La France a également instauré une obligation générale de confinement pour la volaille en raison de l’augmentation des cas de grippe aviaire. Les autorités ont ordonné à tous les élevages de plein air de garder leurs animaux à l’intérieur.
Il a été demandé aux éleveurs d’installer cet hiver des filets et de maintenir leur volaille à l’intérieur afin d’éviter tout contact possible avec les oiseaux migrateurs contaminés.
Le niveau de risque pour la grippe aviaire a été relevé vendredi à « élevé » dans les zones rurales françaises, en raison d’un nombre croissant d’infections confirmées. En septembre, la France avait déjà augmenté le niveau d’alerte pour cette maladie à « modéré », après la découverte d’une forme grave du virus dans les Ardennes.
Parmi les nouvelles restrictions, les expositions avicoles et les courses de pigeons sont interdites jusqu’en mars, tandis que les oiseaux des zoos doivent également être enfermés ou vaccinés.
« Depuis début août, 130 cas ou foyers d’influenza aviaire ont été découverts chez des oiseaux sauvages ou dans des exploitations en Europe », a déclaré le ministère français de l’Agriculture dans un communiqué. Des éleveurs au Danemark, en Allemagne et aux Pays-Bas ont tous signalé des foyers ces dernières semaines. Les entreprises commerciales néerlandaises ont aussi reçu la semaine dernière l’ordre de maintenir toute leur volaille à l’intérieur, tandis que dans la région de Flevoland et ailleurs, des dizaines de milliers d’animaux ont été abattus.

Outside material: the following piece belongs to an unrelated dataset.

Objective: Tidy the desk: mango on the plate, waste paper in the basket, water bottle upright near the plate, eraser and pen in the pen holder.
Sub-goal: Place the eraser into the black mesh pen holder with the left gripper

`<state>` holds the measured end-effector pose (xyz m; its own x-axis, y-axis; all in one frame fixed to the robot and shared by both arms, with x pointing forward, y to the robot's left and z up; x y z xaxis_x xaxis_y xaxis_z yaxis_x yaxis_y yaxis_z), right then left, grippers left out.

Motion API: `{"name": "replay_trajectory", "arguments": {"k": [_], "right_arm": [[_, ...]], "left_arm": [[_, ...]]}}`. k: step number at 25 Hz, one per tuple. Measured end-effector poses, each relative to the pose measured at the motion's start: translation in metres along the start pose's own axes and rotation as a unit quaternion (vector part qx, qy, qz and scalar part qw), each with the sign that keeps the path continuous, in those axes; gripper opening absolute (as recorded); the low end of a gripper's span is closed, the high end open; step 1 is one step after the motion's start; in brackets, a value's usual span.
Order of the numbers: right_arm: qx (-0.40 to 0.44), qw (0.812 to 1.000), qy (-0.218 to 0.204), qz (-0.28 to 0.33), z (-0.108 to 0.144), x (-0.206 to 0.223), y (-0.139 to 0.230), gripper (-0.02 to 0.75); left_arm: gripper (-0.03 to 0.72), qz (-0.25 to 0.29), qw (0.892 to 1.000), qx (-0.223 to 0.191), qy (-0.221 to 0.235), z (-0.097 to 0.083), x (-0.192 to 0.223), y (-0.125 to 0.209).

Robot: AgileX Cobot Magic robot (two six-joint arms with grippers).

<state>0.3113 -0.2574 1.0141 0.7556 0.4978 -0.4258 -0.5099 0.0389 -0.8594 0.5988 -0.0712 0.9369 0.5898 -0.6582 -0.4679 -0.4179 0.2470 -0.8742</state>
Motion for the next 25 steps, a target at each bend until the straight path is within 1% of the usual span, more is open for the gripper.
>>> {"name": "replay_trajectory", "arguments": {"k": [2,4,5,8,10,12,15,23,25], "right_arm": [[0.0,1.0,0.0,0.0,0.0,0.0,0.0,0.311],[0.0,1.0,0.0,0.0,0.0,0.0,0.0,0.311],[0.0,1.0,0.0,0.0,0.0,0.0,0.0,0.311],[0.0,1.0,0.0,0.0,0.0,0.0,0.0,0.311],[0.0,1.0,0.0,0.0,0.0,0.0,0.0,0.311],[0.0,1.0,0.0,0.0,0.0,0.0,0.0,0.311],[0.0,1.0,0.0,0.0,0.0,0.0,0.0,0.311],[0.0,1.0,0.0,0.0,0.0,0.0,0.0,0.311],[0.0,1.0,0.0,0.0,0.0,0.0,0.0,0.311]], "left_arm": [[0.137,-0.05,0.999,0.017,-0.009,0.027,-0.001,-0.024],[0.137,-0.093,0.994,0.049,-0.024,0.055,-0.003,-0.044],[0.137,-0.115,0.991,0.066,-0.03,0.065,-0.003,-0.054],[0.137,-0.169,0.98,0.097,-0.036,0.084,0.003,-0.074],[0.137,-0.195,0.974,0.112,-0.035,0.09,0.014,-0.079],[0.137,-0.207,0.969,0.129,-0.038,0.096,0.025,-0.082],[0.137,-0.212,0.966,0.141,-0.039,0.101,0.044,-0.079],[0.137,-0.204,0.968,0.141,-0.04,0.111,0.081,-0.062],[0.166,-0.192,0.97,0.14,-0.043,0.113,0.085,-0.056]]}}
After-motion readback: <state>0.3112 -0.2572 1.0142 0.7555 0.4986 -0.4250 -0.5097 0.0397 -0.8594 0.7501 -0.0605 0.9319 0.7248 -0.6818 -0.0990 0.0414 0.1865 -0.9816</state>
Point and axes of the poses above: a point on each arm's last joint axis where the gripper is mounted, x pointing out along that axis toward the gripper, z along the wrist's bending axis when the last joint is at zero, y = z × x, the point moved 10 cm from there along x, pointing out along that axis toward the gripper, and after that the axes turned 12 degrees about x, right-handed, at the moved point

De plus, le sud-ouest de la France est encore en train de se remettre d’une précédente épidémie où plus de 3,5 millions d’oiseaux ont été abattus l’hiver dernier. Le gouvernement français espère éviter avec ces mesures renforcées une nouvelle flambée massive cette saison hivernale. Actuellement, les autorités autorisent la volaille âgée de plus de dix semaines à être hébergée dans des enclos ou des espaces restreints.

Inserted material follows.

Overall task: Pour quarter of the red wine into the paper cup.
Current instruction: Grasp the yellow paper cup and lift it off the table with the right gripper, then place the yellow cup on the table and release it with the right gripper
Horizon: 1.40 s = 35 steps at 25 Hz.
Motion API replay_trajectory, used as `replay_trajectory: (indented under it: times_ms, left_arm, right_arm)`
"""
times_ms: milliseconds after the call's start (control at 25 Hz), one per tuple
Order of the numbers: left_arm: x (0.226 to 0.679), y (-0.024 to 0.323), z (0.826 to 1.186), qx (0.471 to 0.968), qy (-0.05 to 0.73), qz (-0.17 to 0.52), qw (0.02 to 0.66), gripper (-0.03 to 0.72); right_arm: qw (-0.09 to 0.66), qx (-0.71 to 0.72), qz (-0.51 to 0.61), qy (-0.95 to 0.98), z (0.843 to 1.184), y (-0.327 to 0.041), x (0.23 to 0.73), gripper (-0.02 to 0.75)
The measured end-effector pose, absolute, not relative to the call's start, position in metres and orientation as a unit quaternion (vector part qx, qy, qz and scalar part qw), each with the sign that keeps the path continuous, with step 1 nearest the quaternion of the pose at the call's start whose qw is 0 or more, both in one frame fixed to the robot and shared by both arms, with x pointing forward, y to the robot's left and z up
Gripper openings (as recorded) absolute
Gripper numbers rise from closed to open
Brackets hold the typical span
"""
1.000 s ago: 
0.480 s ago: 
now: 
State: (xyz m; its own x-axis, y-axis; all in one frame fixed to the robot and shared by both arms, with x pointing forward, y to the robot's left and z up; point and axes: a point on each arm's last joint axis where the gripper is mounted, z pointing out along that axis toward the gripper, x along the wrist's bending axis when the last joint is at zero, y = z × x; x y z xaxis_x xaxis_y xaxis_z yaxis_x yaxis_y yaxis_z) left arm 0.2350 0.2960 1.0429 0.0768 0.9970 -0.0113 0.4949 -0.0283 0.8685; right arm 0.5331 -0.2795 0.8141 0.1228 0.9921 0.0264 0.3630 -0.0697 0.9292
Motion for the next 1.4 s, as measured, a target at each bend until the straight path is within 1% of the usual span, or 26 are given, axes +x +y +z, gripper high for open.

Cependant, l’obligation de confinement est souvent contestée par les éleveurs français, car la vente de dindes et de foie gras pour Noël approche. Dans une déclaration commune, les syndicats Confédération Paysanne et Modef ont affirmé que le gouvernement français « avait déclaré la guerre à de nombreux agriculteurs ».

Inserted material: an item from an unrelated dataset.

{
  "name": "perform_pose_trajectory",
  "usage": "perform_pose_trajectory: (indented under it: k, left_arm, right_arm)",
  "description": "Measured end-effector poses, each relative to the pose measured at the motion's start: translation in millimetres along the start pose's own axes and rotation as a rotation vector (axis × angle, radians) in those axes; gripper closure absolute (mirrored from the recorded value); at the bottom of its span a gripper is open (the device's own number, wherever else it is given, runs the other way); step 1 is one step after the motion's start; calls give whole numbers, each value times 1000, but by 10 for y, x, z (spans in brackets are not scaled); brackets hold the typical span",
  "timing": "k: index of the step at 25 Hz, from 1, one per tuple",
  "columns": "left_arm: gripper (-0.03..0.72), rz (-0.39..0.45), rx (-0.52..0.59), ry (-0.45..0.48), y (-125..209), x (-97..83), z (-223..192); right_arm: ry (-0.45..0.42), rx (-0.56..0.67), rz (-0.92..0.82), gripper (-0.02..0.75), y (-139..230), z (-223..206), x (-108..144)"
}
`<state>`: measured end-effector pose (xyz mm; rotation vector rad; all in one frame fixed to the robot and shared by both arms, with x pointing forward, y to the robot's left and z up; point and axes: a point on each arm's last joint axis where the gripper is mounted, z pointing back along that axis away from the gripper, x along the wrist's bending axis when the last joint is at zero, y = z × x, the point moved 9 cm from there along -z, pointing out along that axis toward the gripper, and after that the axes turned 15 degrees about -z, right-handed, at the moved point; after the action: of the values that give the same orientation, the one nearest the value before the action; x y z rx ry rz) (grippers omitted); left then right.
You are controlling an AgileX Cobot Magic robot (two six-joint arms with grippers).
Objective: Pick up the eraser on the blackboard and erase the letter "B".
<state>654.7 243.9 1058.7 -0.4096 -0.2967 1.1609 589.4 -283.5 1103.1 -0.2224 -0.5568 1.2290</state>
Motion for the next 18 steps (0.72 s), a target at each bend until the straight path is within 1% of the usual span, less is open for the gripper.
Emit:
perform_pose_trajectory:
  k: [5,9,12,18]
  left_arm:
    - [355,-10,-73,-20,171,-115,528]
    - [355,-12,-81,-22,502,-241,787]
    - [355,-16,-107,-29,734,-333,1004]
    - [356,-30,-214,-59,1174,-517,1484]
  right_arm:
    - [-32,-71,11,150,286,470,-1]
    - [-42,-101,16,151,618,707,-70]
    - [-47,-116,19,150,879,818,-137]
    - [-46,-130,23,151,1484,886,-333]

« Le ministre de l’Agriculture choisit de sacrifier le secteur des volailles en plein air dans l’espoir de laisser le secteur industriel exporter le plus longtemps possible », ont-ils déclaré. Jusqu’à présent, les exploitations commerciales en France sont encore « exemptes » de grippe aviaire, ce qui signifie que les exportations n’ont pas été affectées.